Внимание завучихи Груши и классной руководительницы Зинаиды Львовны оттягивали на себя отъявленные двоечники и хулиганы вроде Боклина и Безъязычного, и настоящей головною болью для всего педагогического коллектива были их, безъязычненские, выходки и приводы в милицию. Таракан и Матвей живо смекнули, что гораздо удобнее уйти в тихую оппозицию, выгодно выделяясь относительной благонадежностью на фоне разнузданного Боклина и прочей полууголовной шантрапы. Держа кукиш в кармане, они лицемерно соблюдали все правила строгого школьного режима, но зато потаенная их свобода была прочней, а многочисленные прегрешения оставались безнаказанными.
Народу на платформе было немного. Старухи в шерстяных клетчатых шалях сидели на лавках и, уставившись в одну точку, беззвучно шевелили высохшими губами. Мужики в заячьих ушанках, овечьих тулупах волокли набитые неведомой рухлядью заплечные мешки и рюкзаки. Клубящийся пар из ртов, не такой косматый, белый, не такой отчетливый — сегодня тепло. От овечьих шкур (косматые с одной стороны и замшево гладкие с другой) пахнет скверно, душно, тяжело.
Раньше они сбегали с уроков в кино, а в теплое время года и вовсе бродили по улицам, стараясь держаться подальше от школы и дома. Исходили и изъездили таким образом всю Москву — и на Красной площади, и в цирке, и даже на ипподроме побывали.
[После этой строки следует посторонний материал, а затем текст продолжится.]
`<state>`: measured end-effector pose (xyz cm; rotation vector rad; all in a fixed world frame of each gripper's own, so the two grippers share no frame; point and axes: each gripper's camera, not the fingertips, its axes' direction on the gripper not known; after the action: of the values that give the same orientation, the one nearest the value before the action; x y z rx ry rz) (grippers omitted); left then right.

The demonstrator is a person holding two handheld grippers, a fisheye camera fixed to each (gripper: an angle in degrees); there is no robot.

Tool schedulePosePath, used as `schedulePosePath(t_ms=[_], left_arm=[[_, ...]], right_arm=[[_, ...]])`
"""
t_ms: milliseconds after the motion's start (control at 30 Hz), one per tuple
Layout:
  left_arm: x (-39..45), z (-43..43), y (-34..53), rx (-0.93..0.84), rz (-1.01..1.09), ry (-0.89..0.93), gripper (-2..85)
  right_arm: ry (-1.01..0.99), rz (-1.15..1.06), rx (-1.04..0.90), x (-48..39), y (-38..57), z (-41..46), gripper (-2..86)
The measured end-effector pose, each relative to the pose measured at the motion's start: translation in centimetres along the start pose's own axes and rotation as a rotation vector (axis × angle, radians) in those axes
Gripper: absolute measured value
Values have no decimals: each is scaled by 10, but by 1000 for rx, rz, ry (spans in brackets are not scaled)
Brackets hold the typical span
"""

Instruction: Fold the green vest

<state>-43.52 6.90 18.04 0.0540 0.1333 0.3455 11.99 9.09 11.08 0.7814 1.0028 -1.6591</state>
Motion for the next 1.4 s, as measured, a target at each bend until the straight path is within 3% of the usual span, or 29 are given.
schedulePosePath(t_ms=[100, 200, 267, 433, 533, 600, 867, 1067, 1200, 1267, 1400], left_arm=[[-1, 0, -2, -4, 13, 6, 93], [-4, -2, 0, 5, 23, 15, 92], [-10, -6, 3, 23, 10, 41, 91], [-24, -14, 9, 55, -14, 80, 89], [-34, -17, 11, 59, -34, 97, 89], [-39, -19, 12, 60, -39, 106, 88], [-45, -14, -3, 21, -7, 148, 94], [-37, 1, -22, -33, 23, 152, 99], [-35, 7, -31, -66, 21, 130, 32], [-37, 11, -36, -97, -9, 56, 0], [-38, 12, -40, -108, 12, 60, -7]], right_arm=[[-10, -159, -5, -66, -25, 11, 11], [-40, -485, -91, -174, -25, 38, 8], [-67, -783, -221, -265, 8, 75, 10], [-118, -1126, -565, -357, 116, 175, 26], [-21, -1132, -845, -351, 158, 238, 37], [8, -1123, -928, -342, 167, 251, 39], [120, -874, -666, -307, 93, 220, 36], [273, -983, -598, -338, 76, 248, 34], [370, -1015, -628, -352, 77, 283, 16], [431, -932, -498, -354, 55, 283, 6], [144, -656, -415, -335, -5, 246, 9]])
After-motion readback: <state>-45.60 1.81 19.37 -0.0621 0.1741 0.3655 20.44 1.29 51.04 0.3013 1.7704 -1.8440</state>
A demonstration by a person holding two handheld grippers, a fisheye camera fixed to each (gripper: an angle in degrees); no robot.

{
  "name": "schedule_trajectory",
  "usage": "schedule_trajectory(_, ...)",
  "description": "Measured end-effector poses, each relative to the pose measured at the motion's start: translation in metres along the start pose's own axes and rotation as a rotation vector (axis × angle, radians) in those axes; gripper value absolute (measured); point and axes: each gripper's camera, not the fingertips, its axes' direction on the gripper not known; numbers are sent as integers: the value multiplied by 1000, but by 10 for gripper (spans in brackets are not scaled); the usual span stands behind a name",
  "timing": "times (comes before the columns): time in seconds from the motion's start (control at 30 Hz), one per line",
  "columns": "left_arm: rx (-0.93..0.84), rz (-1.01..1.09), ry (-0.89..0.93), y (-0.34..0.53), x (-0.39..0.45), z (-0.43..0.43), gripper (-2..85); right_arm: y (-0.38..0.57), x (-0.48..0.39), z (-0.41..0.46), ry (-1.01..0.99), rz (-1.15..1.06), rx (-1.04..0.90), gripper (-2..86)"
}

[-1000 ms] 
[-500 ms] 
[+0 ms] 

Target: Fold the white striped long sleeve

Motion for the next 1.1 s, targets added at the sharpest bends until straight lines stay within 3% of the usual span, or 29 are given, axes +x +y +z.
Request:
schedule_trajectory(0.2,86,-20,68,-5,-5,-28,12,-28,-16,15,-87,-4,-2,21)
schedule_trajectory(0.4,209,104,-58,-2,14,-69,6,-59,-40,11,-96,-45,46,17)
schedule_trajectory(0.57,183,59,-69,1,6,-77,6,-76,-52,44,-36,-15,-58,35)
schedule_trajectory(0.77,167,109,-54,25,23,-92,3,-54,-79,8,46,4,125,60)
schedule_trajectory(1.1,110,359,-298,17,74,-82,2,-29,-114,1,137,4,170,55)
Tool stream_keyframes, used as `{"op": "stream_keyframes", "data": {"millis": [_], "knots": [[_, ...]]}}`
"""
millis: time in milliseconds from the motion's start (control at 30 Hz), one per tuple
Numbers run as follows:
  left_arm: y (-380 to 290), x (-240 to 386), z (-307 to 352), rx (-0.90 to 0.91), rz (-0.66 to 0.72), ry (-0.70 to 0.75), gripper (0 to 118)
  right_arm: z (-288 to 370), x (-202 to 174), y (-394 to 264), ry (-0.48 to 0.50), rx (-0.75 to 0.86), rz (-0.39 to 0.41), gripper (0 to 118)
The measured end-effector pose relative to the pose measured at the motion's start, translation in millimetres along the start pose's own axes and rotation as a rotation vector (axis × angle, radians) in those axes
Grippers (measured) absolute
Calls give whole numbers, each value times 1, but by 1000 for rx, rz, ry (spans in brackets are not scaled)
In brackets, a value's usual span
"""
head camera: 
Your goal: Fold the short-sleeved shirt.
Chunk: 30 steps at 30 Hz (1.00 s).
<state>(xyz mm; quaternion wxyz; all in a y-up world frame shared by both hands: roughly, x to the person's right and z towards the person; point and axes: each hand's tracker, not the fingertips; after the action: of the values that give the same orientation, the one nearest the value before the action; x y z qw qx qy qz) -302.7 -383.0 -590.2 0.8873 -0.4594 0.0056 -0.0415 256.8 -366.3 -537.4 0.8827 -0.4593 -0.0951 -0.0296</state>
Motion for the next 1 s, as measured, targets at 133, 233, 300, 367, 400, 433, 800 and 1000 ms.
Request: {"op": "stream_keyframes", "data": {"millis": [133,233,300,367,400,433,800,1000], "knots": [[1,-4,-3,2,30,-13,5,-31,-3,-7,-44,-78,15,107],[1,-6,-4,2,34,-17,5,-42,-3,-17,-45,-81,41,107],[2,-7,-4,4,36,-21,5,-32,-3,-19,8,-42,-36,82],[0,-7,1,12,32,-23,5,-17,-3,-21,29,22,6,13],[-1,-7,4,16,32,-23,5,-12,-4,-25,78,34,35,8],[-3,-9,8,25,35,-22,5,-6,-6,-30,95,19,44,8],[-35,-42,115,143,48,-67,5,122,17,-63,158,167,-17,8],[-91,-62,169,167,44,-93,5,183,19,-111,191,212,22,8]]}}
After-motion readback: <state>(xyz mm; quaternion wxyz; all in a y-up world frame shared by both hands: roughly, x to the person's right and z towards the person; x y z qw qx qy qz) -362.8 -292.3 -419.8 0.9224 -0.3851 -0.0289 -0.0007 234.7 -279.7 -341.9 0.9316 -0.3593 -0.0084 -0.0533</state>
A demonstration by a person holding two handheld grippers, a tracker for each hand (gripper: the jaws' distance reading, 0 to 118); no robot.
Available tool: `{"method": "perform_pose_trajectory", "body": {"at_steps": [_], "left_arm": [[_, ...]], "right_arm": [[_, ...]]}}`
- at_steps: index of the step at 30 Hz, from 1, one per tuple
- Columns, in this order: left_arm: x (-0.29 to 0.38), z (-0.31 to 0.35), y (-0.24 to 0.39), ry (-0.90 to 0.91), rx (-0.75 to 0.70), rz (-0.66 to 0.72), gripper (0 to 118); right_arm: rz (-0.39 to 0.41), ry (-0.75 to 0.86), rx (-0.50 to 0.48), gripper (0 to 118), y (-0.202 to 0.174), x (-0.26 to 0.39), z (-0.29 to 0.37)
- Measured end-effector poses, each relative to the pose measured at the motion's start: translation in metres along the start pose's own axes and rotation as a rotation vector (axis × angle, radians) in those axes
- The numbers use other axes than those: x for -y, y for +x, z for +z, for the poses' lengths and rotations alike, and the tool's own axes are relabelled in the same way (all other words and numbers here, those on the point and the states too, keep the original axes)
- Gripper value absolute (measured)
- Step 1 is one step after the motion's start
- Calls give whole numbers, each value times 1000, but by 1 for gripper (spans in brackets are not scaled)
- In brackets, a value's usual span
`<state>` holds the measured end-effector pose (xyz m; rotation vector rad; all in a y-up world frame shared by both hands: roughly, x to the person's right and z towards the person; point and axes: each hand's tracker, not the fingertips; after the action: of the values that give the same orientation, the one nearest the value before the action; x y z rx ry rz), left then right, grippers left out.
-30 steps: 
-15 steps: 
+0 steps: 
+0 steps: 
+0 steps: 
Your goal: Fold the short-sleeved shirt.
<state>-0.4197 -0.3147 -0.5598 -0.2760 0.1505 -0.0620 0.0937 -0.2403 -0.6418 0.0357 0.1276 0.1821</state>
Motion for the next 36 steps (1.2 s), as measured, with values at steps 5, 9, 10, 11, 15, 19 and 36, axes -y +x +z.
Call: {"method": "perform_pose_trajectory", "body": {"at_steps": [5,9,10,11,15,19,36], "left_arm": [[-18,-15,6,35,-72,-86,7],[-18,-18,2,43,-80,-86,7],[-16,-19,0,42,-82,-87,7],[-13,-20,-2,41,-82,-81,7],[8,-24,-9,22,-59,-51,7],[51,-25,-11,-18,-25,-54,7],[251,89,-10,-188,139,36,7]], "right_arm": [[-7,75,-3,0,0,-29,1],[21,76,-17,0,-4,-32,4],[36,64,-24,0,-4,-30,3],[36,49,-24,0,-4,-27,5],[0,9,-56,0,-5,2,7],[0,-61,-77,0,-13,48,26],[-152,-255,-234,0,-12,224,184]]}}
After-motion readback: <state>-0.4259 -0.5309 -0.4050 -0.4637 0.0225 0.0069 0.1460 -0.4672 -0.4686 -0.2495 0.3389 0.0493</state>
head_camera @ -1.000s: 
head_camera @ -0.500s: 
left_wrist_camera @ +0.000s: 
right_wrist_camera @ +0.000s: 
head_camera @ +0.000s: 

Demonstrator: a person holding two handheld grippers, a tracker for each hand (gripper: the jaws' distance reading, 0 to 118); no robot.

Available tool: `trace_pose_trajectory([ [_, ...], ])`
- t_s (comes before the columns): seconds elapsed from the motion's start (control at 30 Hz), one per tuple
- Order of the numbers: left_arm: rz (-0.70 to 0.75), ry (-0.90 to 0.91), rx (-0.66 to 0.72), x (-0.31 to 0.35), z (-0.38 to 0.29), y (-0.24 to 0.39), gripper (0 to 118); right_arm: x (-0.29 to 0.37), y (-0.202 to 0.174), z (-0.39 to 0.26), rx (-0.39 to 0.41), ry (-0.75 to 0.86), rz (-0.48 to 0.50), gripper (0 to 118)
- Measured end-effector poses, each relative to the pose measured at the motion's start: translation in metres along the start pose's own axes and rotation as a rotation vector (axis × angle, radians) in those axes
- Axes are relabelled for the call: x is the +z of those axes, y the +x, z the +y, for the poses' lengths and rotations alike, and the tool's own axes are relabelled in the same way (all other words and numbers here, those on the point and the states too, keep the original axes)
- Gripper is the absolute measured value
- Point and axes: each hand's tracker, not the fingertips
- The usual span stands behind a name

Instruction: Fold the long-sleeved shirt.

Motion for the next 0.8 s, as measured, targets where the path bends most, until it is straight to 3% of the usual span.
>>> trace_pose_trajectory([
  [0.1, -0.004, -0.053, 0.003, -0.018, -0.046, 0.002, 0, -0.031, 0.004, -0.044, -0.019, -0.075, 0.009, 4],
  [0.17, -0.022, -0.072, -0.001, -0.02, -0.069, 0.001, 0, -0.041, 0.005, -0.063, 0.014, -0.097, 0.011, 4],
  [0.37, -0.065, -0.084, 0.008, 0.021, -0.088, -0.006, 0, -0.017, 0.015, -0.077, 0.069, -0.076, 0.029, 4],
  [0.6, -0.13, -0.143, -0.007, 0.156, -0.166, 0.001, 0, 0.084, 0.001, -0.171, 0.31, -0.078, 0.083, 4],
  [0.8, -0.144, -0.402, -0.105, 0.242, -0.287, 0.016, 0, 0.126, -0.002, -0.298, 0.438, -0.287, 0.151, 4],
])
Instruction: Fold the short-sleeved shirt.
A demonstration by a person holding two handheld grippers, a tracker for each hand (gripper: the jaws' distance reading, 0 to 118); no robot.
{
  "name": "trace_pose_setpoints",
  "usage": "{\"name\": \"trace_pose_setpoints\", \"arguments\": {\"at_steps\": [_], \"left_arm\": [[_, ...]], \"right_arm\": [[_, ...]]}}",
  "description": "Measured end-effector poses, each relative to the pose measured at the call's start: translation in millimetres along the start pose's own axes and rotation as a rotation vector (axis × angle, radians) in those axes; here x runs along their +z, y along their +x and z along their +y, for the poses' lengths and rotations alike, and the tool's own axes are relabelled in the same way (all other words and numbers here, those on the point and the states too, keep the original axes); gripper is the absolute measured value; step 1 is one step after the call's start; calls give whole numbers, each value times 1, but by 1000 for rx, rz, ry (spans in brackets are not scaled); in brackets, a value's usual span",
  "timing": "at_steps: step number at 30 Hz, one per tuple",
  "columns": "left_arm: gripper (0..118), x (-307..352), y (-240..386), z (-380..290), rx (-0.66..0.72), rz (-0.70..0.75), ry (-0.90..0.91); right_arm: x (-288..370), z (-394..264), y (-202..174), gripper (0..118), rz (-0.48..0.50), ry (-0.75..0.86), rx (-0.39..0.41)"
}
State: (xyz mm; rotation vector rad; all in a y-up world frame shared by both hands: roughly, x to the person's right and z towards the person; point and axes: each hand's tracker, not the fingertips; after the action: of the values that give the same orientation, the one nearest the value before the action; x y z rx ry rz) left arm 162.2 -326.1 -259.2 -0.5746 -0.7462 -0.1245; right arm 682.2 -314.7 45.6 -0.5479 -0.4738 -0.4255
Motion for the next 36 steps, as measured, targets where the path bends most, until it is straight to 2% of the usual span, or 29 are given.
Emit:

А потом Таракан решил, что не худо было бы сходить в настоящий лес. И они сходили.
Подползла тупорылая, сочно-зеленая электричка и с лязгом раздвинула двери. Вагон, в который они забрались, был практически пустым, и все окна в нем заиндевели, но от деревянных, шоколадного цвета лавок с печками исходило сухое тепло, сидеть на них и ехать было приятно.
Теперь никто уже и не вспомнит, с чего началась их дружба, тем более что Таракан пришел к ним уже после четвертого класса, когда вокруг Матвея уже сформировался тесный круг корешей, с которыми он курил за гаражами и гонял в футбол, до тех пор пока на улице не становилось так темно, что мяча уже не было видно. Наверное, их сплотила одинаковая ненависть к той размеренной, строго регламентированной жизни, которую они поневоле вели, к ненарушимому расписанию школьного дня, похожему на расписание электричек. Как собаки, почуяв друг в друге патологическое неприятие любого распорядка, они совместно стали вырываться из этой жизни всеми дозволенными и недозволенными способами. Как только в классе было отменено ненавистное правило рассадки по принципу «мальчик-девочка», они тут же уселись вместе за партой.